Is event based model used in node the same as the event based model used in C# applications?


I've heard about node.js and event based programming and things like the node event loop. In college I remember that I made an ASP.net web application. The professor said that ASP.net uses an event based architecture where callback functions on the server side were triggered by different events on the client side.

Are the two different technologies using the concept for events and event driven programming?


Solution

  • They're similar in that they're both using the idea of events - something that calls your code, rather than you going out and looking for changes. But in practice they're quite different.

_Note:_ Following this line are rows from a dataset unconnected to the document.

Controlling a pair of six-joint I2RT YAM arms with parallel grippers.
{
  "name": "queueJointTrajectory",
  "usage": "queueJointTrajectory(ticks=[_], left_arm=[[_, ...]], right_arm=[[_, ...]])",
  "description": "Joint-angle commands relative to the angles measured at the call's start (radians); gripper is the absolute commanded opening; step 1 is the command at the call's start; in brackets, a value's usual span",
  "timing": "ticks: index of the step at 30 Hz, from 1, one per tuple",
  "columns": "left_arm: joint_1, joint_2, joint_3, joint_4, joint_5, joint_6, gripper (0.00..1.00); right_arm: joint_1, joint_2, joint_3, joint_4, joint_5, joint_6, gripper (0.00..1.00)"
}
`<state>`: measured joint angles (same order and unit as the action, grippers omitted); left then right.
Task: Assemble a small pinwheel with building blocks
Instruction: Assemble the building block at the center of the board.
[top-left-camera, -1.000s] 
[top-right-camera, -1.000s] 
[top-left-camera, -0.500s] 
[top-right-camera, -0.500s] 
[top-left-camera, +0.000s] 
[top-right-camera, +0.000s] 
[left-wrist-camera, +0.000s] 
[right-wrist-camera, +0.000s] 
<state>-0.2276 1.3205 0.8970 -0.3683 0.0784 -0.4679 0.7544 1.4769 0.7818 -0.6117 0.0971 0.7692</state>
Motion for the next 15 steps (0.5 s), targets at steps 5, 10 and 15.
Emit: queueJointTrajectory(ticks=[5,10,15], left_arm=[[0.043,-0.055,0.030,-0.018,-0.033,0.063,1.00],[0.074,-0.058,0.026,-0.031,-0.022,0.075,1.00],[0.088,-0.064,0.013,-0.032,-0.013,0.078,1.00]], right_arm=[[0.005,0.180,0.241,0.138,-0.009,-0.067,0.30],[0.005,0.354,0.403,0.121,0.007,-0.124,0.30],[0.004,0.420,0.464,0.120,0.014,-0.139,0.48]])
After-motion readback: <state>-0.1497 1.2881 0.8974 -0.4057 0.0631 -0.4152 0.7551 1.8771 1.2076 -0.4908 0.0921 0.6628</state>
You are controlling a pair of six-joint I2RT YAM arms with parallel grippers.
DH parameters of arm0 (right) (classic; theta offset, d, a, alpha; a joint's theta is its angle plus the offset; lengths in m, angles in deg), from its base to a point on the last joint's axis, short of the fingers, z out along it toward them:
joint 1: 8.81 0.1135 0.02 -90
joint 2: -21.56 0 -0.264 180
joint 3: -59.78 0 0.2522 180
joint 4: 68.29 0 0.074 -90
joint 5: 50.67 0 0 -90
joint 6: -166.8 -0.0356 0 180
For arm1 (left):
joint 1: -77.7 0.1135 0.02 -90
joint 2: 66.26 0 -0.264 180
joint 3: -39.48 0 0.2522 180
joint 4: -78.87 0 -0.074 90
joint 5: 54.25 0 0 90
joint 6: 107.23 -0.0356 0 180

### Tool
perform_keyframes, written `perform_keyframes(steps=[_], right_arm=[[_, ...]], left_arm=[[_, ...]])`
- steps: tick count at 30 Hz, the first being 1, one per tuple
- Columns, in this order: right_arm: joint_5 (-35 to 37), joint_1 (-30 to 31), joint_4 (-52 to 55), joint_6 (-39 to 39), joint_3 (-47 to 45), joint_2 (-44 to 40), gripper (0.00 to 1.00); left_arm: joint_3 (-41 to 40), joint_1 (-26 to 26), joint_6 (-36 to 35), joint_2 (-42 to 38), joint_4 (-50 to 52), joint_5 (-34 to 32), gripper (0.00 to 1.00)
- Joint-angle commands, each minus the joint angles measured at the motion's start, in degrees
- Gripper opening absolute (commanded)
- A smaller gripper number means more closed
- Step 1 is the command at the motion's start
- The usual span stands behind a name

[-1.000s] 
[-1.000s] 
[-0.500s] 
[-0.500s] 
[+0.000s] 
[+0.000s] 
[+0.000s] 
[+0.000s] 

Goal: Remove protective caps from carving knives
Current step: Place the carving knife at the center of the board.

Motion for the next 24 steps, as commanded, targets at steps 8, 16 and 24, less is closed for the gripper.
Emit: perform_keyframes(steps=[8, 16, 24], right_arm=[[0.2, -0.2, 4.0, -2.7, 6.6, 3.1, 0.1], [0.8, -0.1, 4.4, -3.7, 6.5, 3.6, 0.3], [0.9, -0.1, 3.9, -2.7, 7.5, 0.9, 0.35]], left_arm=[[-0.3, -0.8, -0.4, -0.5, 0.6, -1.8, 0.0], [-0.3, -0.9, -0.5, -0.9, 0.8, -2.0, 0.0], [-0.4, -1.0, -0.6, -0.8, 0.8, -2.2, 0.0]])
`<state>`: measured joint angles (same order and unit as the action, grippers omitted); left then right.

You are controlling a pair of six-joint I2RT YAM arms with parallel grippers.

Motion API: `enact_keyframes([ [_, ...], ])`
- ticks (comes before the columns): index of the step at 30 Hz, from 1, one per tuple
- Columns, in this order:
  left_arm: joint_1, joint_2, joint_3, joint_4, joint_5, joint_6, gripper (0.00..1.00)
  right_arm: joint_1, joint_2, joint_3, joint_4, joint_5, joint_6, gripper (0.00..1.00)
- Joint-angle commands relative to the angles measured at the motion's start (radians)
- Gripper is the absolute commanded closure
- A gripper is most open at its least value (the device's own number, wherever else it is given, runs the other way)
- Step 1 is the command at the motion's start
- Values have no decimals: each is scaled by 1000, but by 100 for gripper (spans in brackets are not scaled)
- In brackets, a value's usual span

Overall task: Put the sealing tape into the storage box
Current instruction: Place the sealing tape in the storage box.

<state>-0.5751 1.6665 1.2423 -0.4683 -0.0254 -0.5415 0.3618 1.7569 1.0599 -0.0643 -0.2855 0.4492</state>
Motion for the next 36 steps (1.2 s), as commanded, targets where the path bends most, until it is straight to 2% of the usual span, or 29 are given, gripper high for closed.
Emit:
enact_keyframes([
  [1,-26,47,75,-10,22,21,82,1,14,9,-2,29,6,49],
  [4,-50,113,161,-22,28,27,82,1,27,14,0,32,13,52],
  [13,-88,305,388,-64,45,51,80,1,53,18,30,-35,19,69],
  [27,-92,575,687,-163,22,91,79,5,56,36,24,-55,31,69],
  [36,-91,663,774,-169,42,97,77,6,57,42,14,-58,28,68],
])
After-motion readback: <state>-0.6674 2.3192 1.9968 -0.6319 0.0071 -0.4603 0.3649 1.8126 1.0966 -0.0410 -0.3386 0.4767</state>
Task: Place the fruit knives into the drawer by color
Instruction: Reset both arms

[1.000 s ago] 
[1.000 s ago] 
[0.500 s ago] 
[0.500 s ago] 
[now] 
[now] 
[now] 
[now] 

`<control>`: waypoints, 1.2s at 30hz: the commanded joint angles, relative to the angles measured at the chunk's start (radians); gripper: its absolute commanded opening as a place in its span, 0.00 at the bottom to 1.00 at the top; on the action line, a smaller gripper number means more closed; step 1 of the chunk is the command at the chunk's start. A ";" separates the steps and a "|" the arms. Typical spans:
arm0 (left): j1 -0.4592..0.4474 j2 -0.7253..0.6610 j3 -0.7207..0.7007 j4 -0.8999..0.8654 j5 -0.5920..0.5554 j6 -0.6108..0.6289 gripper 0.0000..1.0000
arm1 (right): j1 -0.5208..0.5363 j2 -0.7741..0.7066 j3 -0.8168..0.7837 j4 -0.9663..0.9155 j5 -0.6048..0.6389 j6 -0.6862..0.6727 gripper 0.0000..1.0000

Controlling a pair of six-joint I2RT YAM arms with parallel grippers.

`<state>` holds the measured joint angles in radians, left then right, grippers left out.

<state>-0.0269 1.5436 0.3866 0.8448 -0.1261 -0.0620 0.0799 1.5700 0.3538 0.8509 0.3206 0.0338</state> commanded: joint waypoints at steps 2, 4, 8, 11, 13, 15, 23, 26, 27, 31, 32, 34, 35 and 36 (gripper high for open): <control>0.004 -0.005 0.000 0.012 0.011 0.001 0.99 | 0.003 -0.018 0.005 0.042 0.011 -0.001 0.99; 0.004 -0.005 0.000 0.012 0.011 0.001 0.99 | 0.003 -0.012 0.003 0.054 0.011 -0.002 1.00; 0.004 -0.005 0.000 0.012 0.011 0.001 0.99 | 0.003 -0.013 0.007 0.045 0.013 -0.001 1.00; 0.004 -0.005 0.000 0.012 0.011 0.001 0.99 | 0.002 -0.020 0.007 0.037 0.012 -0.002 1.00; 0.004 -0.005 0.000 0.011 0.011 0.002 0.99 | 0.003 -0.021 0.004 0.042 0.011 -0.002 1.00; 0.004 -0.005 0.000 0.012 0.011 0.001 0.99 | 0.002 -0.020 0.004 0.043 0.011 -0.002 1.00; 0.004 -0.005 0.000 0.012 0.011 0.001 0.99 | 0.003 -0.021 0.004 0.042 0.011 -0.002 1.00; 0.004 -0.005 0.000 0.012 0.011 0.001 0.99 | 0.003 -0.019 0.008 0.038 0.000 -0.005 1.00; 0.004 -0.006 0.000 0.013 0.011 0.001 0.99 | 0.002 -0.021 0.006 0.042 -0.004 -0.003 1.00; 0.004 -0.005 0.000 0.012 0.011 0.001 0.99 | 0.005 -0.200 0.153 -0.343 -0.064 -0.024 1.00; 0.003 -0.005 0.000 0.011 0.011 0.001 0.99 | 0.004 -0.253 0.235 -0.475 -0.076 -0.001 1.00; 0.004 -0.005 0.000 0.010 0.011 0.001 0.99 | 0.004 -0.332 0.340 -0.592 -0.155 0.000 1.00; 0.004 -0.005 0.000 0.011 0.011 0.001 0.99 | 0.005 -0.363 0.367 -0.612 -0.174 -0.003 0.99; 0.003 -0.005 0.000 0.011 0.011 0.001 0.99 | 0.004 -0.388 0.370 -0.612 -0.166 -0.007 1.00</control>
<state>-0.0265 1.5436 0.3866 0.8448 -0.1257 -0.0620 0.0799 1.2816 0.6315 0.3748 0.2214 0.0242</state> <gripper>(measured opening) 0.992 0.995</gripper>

    In node (and in asp.net MVC) the events in question from the client are "this URL was requested". That's it. There's no more granularity other than the contents of the request.

    In ASP.NET Webforms, they work very hard to synthesize events based on what happened on the client page. The events you get are "text changed", "button clicked", "checkbox checked"... basically the same kind of stuff you'd get in a straight desktop app.

    It turns out that the Webforms model gets really, really complicated really fast, and the abstraction layer gets in the way of doing things like ajax calls.

    Another thing node does is that just about everything is async events, unlike ASP.NET. Database call? Async in node, sync in ASP.NET. Read a file? Async in node, sync in ASP.NET. HTTP request to another server? You get the idea.

    ASP.NET can do those things async, but you have to go out of your way to do it, and it uses threads. In node the async stuff is pretty natural and it doesn't need to use threads, resulting (somewhat surprisingly) in higher throughput in some cases.

    So yes, they're the same in the sense that they're both "events", but the details are staggeringly different.